[WHAT YOU WILL DO]:
Working from the line that contains "Exercise. Mark the finger" down to the last line below, repeat each line exactly.

[Recorded data]

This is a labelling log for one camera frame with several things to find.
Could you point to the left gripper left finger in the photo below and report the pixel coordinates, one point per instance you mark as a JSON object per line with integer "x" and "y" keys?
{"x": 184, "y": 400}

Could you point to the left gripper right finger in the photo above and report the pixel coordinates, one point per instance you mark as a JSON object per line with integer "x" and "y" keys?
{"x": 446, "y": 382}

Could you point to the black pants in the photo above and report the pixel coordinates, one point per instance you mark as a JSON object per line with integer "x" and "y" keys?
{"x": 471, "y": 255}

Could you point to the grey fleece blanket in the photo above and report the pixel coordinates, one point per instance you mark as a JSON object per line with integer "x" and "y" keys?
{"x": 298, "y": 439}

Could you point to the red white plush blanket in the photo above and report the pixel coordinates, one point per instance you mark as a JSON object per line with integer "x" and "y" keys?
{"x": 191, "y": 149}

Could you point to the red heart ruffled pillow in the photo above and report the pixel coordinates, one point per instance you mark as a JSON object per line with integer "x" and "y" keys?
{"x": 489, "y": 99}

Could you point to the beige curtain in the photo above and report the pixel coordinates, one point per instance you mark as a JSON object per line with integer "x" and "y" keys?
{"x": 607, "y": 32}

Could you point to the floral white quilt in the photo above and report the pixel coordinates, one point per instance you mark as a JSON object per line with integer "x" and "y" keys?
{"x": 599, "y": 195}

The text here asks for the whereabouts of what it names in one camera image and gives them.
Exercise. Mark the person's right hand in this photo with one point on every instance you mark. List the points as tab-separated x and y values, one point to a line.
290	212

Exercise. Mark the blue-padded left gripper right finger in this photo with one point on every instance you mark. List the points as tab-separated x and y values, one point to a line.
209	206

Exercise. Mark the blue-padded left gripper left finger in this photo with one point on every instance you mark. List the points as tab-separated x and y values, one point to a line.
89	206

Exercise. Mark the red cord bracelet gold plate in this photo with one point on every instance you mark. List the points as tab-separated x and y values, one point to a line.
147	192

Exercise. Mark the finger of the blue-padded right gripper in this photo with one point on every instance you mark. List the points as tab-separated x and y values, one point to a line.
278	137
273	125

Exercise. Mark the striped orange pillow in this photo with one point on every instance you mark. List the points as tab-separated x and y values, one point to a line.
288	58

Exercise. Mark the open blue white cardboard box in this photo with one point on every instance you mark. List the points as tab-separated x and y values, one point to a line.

[SOLUTION FOR THIS EXERCISE]:
Exercise. Mark the finger of the blue-padded right gripper in this photo with one point on every instance you mark. List the points as tab-separated x and y values, one point to a line.
278	137
273	125

Exercise. Mark the striped orange pillow in this photo with one point on every instance you mark. List the points as tab-separated x and y values, one point to a line.
288	58

Exercise. Mark the open blue white cardboard box in this photo with one point on every instance you mark. List the points as tab-separated x and y values, one point to a line.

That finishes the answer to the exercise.